▸ **Problem**:
For this exercise, repeat every line of the material exactly.

>>>>>

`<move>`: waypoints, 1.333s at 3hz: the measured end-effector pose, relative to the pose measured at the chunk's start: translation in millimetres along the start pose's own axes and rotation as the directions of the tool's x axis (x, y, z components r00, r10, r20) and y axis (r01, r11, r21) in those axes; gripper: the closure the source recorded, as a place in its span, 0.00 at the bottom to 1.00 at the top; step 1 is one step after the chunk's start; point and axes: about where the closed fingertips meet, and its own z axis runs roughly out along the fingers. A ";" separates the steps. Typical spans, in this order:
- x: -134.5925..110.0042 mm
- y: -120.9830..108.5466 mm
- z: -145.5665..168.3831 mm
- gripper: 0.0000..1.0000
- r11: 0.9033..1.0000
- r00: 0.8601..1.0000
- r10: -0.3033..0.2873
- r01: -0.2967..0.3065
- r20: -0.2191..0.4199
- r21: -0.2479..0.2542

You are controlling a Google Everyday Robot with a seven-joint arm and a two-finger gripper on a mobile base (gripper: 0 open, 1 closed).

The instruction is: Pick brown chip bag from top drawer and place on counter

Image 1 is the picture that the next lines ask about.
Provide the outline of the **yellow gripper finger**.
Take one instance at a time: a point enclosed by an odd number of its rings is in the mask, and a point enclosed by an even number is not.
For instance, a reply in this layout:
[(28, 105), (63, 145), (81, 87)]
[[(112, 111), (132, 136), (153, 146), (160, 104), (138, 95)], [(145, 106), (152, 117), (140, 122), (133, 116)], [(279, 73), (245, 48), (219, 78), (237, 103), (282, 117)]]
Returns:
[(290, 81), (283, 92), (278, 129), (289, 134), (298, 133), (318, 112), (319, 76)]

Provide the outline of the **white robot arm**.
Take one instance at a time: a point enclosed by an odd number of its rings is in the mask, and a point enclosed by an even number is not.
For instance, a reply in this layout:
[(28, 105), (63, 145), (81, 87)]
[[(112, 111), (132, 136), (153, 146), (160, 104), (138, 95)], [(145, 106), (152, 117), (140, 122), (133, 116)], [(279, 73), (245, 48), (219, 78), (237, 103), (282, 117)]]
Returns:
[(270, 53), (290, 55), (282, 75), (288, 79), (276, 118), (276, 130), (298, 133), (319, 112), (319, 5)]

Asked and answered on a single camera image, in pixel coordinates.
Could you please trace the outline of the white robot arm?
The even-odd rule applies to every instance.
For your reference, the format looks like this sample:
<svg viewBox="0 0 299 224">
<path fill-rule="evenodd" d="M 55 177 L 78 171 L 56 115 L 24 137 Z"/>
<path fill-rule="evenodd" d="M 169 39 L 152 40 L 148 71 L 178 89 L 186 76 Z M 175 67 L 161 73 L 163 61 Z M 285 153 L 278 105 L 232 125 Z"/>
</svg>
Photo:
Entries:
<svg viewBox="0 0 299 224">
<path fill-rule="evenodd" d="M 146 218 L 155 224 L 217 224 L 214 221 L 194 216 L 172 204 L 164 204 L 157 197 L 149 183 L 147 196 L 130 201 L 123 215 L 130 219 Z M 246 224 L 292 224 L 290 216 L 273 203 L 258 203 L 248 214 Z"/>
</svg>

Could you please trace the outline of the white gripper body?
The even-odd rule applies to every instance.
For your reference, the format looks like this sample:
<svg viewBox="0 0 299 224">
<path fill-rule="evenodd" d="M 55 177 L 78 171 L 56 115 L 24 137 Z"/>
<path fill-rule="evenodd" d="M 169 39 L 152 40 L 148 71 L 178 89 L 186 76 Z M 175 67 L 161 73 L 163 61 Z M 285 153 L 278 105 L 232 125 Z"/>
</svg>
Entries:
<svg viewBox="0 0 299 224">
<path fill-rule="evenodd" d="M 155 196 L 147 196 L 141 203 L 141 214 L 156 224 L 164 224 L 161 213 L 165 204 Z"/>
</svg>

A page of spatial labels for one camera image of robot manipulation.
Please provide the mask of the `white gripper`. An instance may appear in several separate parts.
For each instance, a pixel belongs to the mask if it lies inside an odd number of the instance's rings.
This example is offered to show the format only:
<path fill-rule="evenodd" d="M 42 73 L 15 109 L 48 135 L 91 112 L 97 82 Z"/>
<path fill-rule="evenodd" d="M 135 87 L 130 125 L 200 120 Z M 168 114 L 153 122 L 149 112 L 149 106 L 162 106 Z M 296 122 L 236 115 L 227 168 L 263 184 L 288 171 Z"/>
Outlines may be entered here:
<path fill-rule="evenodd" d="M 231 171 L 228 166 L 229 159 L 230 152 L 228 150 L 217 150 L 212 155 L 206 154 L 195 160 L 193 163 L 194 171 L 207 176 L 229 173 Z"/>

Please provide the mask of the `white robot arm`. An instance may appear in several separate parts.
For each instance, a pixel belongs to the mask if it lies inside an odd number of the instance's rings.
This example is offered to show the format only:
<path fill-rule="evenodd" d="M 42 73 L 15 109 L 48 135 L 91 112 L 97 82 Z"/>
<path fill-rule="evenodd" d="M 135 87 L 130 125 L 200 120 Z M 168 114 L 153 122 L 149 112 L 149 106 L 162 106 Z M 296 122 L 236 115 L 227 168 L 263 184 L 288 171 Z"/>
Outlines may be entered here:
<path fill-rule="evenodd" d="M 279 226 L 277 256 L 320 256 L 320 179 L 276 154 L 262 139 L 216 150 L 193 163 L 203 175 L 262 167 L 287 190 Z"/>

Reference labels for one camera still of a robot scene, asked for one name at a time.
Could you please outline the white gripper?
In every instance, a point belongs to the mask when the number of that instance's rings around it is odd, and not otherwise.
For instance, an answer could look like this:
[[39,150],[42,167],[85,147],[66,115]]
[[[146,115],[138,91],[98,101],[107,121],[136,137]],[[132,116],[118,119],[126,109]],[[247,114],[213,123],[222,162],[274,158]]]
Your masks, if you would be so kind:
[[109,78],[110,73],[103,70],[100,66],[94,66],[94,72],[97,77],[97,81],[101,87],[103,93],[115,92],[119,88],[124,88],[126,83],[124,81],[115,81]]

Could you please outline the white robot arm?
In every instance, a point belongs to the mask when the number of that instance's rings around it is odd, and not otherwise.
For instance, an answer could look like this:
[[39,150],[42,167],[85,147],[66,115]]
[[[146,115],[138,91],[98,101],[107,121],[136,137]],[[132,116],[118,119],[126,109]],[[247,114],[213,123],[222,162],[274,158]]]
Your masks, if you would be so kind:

<<<<<

▸ **Exercise response**:
`<move>`: waypoints, 1.333s at 3hz: the measured end-effector pose, relative to the pose measured at the chunk's start: translation in millimetres along the start pose's own axes and rotation as the directions of the tool's x axis (x, y, z components r00, r10, r20) and y axis (r01, r11, r21) in those axes; gripper: the closure the source recorded, as a place in its span, 0.00 at the bottom to 1.00 at the top; step 1 is one step after the chunk's start; point and axes: about where the closed fingertips meet, and its own z axis runs roughly out along the fingers. A ";" separates the steps. Typical spans, in this order:
- x: -134.5925..110.0042 mm
- y: -120.9830..108.5466 mm
- z: -145.5665..168.3831 mm
- gripper: 0.0000..1.0000
- r11: 0.9033..1.0000
- r00: 0.8601..1.0000
- r10: -0.3033..0.2873
- r01: -0.2967..0.3065
- r20: -0.2191..0.4199
- r21: -0.2479..0.2542

You are controlling a Google Everyday Robot with a seven-joint arm and a two-finger gripper on a mobile base (gripper: 0 open, 1 closed).

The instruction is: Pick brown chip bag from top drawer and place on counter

Image 1 is the picture that the next lines ask about.
Provide the outline of the **yellow gripper finger**.
Take one instance at a time: a point enclosed by an odd number of its rings is in the mask, and a point enclosed by an even number is not.
For instance, a reply in this layout:
[(28, 105), (63, 145), (81, 87)]
[[(112, 111), (132, 136), (153, 146), (160, 104), (138, 95)], [(145, 106), (152, 117), (140, 122), (133, 116)], [(279, 73), (245, 48), (219, 78), (237, 103), (282, 117)]]
Returns:
[(290, 81), (283, 92), (278, 129), (289, 134), (298, 133), (318, 112), (319, 76)]

Provide the outline of the **white robot arm**.
Take one instance at a time: a point enclosed by an odd number of its rings is in the mask, and a point enclosed by an even number is not.
For instance, a reply in this layout:
[(28, 105), (63, 145), (81, 87)]
[[(112, 111), (132, 136), (153, 146), (160, 104), (138, 95)], [(145, 106), (152, 117), (140, 122), (133, 116)], [(279, 73), (245, 48), (219, 78), (237, 103), (282, 117)]]
Returns:
[(270, 53), (290, 55), (282, 75), (288, 79), (276, 118), (276, 130), (298, 133), (319, 112), (319, 5)]

Asked and answered on a single camera image, in pixel coordinates.
Could you please trace the outline of the white robot arm?
The even-odd rule applies to every instance.
For your reference, the format looks like this sample:
<svg viewBox="0 0 299 224">
<path fill-rule="evenodd" d="M 55 177 L 78 171 L 56 115 L 24 137 Z"/>
<path fill-rule="evenodd" d="M 169 39 L 152 40 L 148 71 L 178 89 L 186 76 Z M 175 67 L 161 73 L 163 61 Z M 285 153 L 278 105 L 232 125 Z"/>
</svg>
Photo:
Entries:
<svg viewBox="0 0 299 224">
<path fill-rule="evenodd" d="M 146 218 L 155 224 L 217 224 L 214 221 L 194 216 L 172 204 L 164 204 L 157 197 L 149 183 L 147 196 L 130 201 L 123 215 L 130 219 Z M 246 224 L 292 224 L 290 216 L 273 203 L 258 203 L 248 214 Z"/>
</svg>

Could you please trace the outline of the white gripper body?
The even-odd rule applies to every instance.
For your reference, the format looks like this sample:
<svg viewBox="0 0 299 224">
<path fill-rule="evenodd" d="M 55 177 L 78 171 L 56 115 L 24 137 Z"/>
<path fill-rule="evenodd" d="M 169 39 L 152 40 L 148 71 L 178 89 L 186 76 Z M 175 67 L 161 73 L 163 61 Z M 285 153 L 278 105 L 232 125 Z"/>
</svg>
Entries:
<svg viewBox="0 0 299 224">
<path fill-rule="evenodd" d="M 155 196 L 147 196 L 141 203 L 141 214 L 156 224 L 164 224 L 161 213 L 165 204 Z"/>
</svg>

A page of spatial labels for one camera image of robot manipulation.
Please provide the mask of the `white gripper`. An instance may appear in several separate parts.
For each instance, a pixel belongs to the mask if it lies inside an odd number of the instance's rings.
This example is offered to show the format only:
<path fill-rule="evenodd" d="M 42 73 L 15 109 L 48 135 L 91 112 L 97 82 Z"/>
<path fill-rule="evenodd" d="M 135 87 L 130 125 L 200 120 Z M 168 114 L 153 122 L 149 112 L 149 106 L 162 106 Z M 296 122 L 236 115 L 227 168 L 263 184 L 288 171 Z"/>
Outlines may be entered here:
<path fill-rule="evenodd" d="M 231 171 L 228 166 L 229 159 L 230 152 L 228 150 L 217 150 L 212 155 L 206 154 L 195 160 L 193 163 L 194 171 L 207 176 L 229 173 Z"/>

Please provide the mask of the `white robot arm`. An instance may appear in several separate parts.
For each instance, a pixel belongs to the mask if it lies inside an odd number of the instance's rings.
This example is offered to show the format only:
<path fill-rule="evenodd" d="M 42 73 L 15 109 L 48 135 L 91 112 L 97 82 Z"/>
<path fill-rule="evenodd" d="M 135 87 L 130 125 L 200 120 Z M 168 114 L 153 122 L 149 112 L 149 106 L 162 106 Z M 296 122 L 236 115 L 227 168 L 263 184 L 288 171 Z"/>
Outlines may be entered here:
<path fill-rule="evenodd" d="M 279 226 L 277 256 L 320 256 L 320 179 L 276 154 L 262 139 L 216 150 L 193 163 L 203 175 L 262 167 L 287 190 Z"/>

Reference labels for one camera still of a robot scene, asked for one name at a time.
Could you please outline the white gripper?
In every instance, a point belongs to the mask when the number of that instance's rings around it is odd, and not otherwise.
For instance, an answer could look like this:
[[39,150],[42,167],[85,147],[66,115]]
[[[146,115],[138,91],[98,101],[107,121],[136,137]],[[132,116],[118,119],[126,109]],[[247,114],[213,123],[222,162],[274,158]]]
Your masks, if you would be so kind:
[[109,78],[110,73],[103,70],[100,66],[94,66],[94,72],[97,77],[97,81],[101,87],[103,93],[115,92],[119,88],[124,88],[126,83],[124,81],[115,81]]

Could you please outline the white robot arm?
In every instance, a point belongs to the mask when the number of that instance's rings around it is odd, and not otherwise.
For instance, an answer could look like this:
[[39,150],[42,167],[85,147],[66,115]]
[[[146,115],[138,91],[98,101],[107,121],[136,137]],[[132,116],[118,119],[126,109]],[[247,114],[213,123],[222,162],[274,158]]]
Your masks, if you would be so kind:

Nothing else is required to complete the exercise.